There's a recent message on the FE Forum regarding using an aluminum flywheel versus a steel flywheel in a performance application.  To quantify the performance differences you need to do a torque calculation using something called the moment of inertia of the flywheel.  I thought it might be of general interest here to show this calculation, at least if you are an FE tech geek like me  

For the purposes of an example, let's pretend that we have a choice of two flywheels, a 15 pound aluminum flywheel or a 40 pound steel flywheel.  The 40 pound flywheel has more inertia, and will be harder to accelerate than the 15 pound flywheel.  How much more torque will it take to accelerate the 40 pound flywheel at 1000 RPM per second than the 15 pound flywheel?

First, we have to calculate the center of mass of the flywheels.  This is the imaginary ring, some distance from the center of each flywheel, where if all the weight of the flywheel was concentrated it would behave the same under acceleration as the flywheel itself.  The easiest way to do that is to find the imaginary ring where half the flywheel's weight is outside the ring, and half is inside the ring.  If we approximate the flywheel as a simple disc 13" in diameter, the diameter of the imaginary ring is 0.707 X 13", or 9.19".  We actually will need the radius of this ring, which is 4.595".

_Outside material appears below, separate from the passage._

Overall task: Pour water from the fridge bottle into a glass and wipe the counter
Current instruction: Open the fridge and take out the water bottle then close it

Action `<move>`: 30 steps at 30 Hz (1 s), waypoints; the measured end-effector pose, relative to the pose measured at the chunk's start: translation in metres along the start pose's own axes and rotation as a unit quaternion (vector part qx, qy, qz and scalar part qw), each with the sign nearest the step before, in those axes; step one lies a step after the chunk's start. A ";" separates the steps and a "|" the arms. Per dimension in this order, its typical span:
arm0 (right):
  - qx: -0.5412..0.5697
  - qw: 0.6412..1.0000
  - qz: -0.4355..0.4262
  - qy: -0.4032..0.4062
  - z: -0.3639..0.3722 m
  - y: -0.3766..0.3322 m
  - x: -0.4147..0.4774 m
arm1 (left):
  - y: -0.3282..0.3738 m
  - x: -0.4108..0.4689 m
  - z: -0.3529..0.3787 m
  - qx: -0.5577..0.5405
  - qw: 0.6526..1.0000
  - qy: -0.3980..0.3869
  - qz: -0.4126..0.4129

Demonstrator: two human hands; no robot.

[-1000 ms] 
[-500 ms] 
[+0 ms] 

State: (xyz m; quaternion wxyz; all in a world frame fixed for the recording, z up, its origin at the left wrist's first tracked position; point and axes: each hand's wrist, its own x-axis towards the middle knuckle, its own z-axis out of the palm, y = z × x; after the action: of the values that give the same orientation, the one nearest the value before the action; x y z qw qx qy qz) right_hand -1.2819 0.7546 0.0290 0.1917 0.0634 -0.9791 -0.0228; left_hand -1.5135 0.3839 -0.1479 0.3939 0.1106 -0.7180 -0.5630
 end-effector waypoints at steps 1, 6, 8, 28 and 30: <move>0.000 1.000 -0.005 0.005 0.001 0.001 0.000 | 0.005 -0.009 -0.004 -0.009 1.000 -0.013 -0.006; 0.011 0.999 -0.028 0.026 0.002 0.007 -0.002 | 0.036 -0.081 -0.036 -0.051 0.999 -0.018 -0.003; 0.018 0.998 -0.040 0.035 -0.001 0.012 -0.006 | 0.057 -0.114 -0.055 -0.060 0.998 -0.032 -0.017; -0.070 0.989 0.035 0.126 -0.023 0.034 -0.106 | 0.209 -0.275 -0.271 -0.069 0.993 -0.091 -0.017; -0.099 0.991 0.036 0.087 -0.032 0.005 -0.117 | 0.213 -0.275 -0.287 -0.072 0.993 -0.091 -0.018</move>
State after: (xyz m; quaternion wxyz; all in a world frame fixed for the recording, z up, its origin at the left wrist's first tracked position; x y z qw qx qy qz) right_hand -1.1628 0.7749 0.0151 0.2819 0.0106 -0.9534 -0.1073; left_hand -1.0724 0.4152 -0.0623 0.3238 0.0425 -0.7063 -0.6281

Next we have to calculate the moment of inertia of each flywheel, but we need to get the values into a form that we can use.  In English units, this means that we will calculate the moment of inertia in slug-feet.  In order to do this, we have to convert the radius of our imaginary ring to feet, which is 4.595/12, or 0.383 feet.  We also have to calculate the mass of the flywheels, by dividing their weight in pounds by the acceleration due to gravity, 32.2 feet per second per second.  For the aluminum flywheel, this is 15/32.2, or 0.466, and for the steel flywheel this is 40/32.2, or 1.242.  Moment of inertia is the mass times the radius of the ring squared:

Moment of inertia of aluminum flywheel = 0.466 X 0.383 X 0.383 = 0.068

Moment of inertial of the steel flywheel = 1.242 X 0.383 X 0.383 = 0.182

To calculate the torque required, we have to multiply the acceleration rate by the moment of inertia.  We need the acceleration rate in radians per second per second, but we have it in rotations per minute per second.  To convert one rotation to radians, multiply by 6.28, and to convert from rotations per minute to rotations per second, divide by 60.  So, 1000 RPM (Rotations per minute) per second = (1000 X 6.28)/60, or 104.66 radians per second per second.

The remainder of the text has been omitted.